Written by Murad Rajeh Shally

Dr. Alaa Al-Najjar, a pediatrician at Tahrir Hospital in Nasser Medical Complex, was preparing to leave the house after she promised her eldest child Yahya to prepare a group birthday party and invited her ten children after her husband Dr. Ahmed insisted on driving her out of fear for her to the hospital near the house, which is not more than ten minutes away, but due to the increase in Israeli shelling and the abundance of rubble along the road, the time to reach the hospital increases.
The two of them left the door of the family home and suddenly Dr. Alaa went back and opened the door amid her husband’s surprise and rushed towards the dormitory of her one-year-old baby girl Cedar, who watches her with an angelic smile on her little face, watching her and hugging her gently, then calling for her children again and hugging them as if she was on her last date to part with them.
She left them and ran towards the door of the house with teary eyes and a frightened heart, where her husband was waiting for her, who asked her a question while putting his right hand on her shoulder:
- What’s wrong, Umm Yahya, you scared us all.
She couldn’t wait and cried softly as she buried her face in her palms and answered him: - I’ve had a bad feeling, Abu Yahya, since yesterday evening.
He patted her on the shoulder and spoke to her in a calm voice - He pats her on the shoulder and speaks to her in a calm voice: “Don’t worry, there are children who need you in the hospital to heal them.
She replied, exhaling the pain in her chest: - “Yes, let’s go, we’re late.

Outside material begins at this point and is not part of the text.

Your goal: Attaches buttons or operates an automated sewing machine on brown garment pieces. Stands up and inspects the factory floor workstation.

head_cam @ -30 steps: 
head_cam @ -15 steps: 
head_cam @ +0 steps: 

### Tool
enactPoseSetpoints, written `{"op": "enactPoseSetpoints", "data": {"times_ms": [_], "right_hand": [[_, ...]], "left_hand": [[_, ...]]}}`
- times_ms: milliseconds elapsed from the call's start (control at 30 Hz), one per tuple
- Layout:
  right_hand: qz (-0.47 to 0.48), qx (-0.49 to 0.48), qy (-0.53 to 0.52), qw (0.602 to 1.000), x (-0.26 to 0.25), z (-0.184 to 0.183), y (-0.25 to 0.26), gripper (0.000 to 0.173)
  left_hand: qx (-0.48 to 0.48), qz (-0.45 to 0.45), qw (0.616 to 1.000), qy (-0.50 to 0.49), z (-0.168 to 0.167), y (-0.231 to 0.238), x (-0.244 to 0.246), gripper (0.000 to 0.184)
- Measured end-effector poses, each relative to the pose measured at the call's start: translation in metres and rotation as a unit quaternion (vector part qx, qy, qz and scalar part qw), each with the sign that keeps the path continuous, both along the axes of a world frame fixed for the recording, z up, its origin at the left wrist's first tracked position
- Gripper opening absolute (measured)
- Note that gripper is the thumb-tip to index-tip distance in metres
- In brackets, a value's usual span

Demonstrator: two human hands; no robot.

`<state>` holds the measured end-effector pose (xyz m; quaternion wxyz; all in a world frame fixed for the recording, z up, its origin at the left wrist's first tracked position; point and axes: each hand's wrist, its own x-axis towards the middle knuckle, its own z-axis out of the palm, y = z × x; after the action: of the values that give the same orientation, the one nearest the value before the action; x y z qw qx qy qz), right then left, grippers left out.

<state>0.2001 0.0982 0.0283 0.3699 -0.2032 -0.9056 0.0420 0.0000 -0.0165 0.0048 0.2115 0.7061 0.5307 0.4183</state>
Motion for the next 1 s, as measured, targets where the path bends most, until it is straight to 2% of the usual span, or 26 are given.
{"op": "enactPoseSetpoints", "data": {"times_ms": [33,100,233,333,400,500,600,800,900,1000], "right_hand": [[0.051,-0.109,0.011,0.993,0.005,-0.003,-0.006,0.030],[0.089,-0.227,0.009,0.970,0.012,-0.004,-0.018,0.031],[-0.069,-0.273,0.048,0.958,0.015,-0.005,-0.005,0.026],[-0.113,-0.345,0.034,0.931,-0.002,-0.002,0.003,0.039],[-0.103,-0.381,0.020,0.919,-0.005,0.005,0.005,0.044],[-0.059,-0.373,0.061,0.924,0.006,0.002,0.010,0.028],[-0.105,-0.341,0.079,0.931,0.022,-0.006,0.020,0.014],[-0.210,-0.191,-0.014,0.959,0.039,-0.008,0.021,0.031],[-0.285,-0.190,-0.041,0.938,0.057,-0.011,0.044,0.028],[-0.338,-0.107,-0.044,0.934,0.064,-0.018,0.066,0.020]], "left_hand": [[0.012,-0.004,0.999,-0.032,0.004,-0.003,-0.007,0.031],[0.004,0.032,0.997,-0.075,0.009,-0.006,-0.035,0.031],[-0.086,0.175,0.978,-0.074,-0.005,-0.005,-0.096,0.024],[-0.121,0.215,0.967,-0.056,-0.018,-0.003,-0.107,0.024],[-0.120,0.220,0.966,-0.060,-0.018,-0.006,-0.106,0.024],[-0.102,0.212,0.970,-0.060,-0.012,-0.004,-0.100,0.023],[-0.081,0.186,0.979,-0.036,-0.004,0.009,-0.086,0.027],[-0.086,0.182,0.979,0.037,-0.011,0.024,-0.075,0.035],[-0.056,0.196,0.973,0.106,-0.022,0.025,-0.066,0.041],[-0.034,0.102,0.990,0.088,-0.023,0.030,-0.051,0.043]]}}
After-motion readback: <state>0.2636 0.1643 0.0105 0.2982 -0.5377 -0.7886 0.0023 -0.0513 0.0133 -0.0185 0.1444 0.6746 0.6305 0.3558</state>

With her heart inexplicably aching, she got into the car next to her husband, trying to reassure herself that everything would be fine, while the scene of her last hug with her children raced through her mind. Cedar’s little laugh kept echoing in her ear, like a distress call from the future, as if her little eyes were begging for survival.

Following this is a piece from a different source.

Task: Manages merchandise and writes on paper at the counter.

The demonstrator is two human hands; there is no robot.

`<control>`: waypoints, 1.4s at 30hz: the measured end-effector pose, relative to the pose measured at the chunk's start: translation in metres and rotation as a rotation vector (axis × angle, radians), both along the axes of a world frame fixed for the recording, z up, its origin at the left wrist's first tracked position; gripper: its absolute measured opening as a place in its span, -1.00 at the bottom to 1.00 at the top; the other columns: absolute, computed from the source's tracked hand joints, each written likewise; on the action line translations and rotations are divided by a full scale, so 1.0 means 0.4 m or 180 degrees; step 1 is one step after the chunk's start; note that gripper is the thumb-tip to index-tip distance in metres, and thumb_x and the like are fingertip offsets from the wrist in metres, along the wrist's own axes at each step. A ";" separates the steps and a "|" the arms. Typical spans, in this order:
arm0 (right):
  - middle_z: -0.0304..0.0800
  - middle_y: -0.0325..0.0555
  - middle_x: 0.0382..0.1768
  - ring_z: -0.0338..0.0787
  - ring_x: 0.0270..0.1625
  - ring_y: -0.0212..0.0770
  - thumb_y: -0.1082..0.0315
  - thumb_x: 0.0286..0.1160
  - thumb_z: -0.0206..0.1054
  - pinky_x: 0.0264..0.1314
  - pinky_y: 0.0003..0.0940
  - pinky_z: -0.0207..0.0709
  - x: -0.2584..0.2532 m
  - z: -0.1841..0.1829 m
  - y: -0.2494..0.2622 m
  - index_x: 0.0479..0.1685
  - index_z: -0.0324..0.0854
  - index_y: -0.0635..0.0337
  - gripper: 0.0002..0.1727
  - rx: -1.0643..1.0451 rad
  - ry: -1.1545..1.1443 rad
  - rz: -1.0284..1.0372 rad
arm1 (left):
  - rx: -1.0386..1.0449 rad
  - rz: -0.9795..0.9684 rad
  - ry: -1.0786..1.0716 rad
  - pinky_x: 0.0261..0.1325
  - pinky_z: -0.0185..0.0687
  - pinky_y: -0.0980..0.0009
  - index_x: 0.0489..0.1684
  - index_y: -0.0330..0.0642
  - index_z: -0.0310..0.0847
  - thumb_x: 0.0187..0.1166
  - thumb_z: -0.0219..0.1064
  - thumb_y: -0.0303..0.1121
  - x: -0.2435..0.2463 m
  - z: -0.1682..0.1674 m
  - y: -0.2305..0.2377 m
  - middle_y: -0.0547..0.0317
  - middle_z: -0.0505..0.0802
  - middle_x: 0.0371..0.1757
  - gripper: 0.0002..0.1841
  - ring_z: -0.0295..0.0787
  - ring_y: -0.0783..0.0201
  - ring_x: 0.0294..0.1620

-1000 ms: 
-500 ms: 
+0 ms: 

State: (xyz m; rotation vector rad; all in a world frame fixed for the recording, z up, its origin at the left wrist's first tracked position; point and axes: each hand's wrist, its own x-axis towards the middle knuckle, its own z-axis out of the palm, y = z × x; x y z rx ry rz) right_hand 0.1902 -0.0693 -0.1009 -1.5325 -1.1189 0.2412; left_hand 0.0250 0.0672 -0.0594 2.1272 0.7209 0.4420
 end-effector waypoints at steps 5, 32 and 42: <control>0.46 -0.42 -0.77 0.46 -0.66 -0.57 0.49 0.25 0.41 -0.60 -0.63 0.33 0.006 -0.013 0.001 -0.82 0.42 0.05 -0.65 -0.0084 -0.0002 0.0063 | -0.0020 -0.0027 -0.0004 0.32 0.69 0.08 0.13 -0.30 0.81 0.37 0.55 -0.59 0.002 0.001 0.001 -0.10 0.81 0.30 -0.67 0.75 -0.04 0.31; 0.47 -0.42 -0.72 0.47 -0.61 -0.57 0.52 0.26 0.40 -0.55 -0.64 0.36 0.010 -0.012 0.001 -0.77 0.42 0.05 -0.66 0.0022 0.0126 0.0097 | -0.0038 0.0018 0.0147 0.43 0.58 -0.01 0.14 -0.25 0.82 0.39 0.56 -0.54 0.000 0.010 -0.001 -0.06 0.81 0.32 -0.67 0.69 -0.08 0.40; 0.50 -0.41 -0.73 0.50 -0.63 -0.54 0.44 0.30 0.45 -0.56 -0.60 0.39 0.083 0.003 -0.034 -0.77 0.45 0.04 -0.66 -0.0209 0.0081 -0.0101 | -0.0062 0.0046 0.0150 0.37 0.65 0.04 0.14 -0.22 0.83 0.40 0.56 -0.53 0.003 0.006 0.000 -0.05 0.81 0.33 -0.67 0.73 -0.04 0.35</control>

The drive to the hospital was longer than usual, not by time, but by the weight of fear and the unknown. The sound of airplanes is never absent, smoke rises from the outskirts of the city, and the sound of alarms is more familiar than the muezzin’s voice.

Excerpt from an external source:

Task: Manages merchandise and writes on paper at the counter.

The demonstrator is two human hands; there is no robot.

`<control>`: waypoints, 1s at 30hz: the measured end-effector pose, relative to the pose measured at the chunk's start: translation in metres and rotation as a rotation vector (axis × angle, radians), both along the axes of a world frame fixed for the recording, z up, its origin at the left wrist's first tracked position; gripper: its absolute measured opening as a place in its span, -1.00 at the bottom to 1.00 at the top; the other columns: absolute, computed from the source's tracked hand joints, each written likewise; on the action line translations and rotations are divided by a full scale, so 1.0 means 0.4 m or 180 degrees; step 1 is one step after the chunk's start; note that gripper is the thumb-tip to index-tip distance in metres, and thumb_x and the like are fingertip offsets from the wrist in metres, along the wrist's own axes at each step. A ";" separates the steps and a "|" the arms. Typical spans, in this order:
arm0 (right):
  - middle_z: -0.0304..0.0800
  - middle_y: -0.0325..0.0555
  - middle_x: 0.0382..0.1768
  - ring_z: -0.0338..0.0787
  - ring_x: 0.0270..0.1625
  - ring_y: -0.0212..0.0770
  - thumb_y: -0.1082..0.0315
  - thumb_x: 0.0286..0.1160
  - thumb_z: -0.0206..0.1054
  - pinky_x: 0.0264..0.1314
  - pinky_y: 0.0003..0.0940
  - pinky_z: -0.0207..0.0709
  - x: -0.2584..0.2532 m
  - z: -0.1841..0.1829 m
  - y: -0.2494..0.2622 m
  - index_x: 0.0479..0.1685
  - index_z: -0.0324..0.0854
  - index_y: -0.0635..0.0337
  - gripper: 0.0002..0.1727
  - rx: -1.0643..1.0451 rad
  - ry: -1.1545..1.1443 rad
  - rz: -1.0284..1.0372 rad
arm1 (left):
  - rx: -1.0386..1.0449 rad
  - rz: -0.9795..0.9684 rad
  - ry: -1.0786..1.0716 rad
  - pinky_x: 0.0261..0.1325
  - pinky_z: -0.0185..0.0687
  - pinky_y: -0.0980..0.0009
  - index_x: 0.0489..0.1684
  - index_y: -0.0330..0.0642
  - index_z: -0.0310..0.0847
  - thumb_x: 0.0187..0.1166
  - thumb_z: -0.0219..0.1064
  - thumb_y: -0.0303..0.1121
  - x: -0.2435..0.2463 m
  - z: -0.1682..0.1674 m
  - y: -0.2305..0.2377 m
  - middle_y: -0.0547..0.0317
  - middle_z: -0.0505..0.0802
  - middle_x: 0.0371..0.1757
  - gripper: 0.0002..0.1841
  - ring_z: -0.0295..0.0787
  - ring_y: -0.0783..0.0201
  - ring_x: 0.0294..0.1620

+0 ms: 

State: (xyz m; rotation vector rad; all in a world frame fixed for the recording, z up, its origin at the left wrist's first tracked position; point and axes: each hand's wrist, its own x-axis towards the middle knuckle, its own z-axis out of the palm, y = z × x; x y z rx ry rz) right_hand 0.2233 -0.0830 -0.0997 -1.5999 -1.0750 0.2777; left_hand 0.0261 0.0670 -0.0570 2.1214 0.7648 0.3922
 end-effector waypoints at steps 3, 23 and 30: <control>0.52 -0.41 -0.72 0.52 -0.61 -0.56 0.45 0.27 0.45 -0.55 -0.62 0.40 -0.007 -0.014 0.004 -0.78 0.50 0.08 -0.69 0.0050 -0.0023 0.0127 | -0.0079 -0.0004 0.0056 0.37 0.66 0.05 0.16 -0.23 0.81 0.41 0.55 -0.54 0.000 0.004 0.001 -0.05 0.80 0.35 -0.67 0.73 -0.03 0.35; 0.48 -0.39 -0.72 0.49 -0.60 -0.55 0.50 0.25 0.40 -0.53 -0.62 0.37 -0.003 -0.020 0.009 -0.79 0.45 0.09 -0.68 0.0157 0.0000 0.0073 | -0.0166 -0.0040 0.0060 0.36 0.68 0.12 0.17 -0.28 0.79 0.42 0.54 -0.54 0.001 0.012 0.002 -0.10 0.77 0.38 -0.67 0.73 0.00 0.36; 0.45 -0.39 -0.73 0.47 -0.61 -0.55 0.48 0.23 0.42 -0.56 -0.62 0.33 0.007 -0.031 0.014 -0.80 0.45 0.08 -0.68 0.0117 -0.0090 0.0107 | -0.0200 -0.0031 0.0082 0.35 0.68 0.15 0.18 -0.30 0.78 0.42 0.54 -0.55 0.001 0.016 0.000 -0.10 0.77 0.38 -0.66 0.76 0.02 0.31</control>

Alaa arrived at the emergency department of the Nasser Complex, and as soon as she stepped inside, the news started pouring in: dozens of people were injured, and the hospital could barely accommodate them. Her body was occupied there, but her heart remained at home, imagining every possible scenario and hoping that none of them would materialize.
It wasn’t long before a nearby explosion rang out, the hospital’s windows shook, dust fell from the ceiling, doctors and nurses rushed outside, and several ambulances poured into the gate, laden with the remains of children and women, and one of the vehicles was filled with bodies. Charred bodies covered in white aprons.
In an instant, a paramedic gasped as he called out: “They came from the al-Salam neighborhood… the al-Najjar house… it was completely hit.”
Alaa froze in place, as if time had stopped, as if she was being ripped out of her body, and the letters felt like knives digging into her chest. She tried to scream, to run, to deny, but her feet failed her.
She fell to her knees, whispering like crazy: “No… no… my children are there… they were playing an hour ago…” She ran, racing against time, against hope, against pain, until she reached the morgue.
Her feet stopped at the threshold of the room. Nine small coffins covered in charred black clothes, smelling of burnt flesh. She approached with heavy steps, and suddenly she broke. Among the coffins, she noticed a golden lock of hair clinging to a torn piece of cloth… It was little Rival’s, her five-year-old daughter’s
Rakan’s school shoes, Eve’s gold bracelet, Arslan’s burnt doll. Each item was a death poem reminding her that the Israeli aggression had stolen even their simple dreams:
Alaa collapsed on top of the bodies, leaving her white medical gown stained with the blood of her sons. In the corner, her colleagues stood silently weeping, unable to comfort a mother who had just calmed babies.
It is a scene that neither the mind nor the heart can bear, Dr. Alaa stood in front of the refrigerators of the dead, looking at the bodies of her little ones, hugging their corpses, distinguished only by the mother’s heart… They were the ones she carried as babies on her chest, watching over their illness, watching their growth, and smiling at their small dreams. The dream turned into a nightmare, and the mother became a witness to her family’s holocaust.
This is how Dr. Alaa al-Najjar lost everything in an instant… Her children, her home, and her husband, who is fighting for his life, while the world is silently watching one of the most heinous crimes documented only by the tears of a mother crying for her children inside the hospital where she was saving their lives.
In the evening. Dr. Alaa was trying to open the closet of her destroyed house, waiting for her children to come out of it as they used to do in hide-and-seek… But the abominable enemy did not leave even their ghosts.
This was the story of the tragedy of Dr. Alaa, the mother who received the bodies of her nine children, telling the world that it is not just a passing tragedy, but an open wound in the heart of humanity.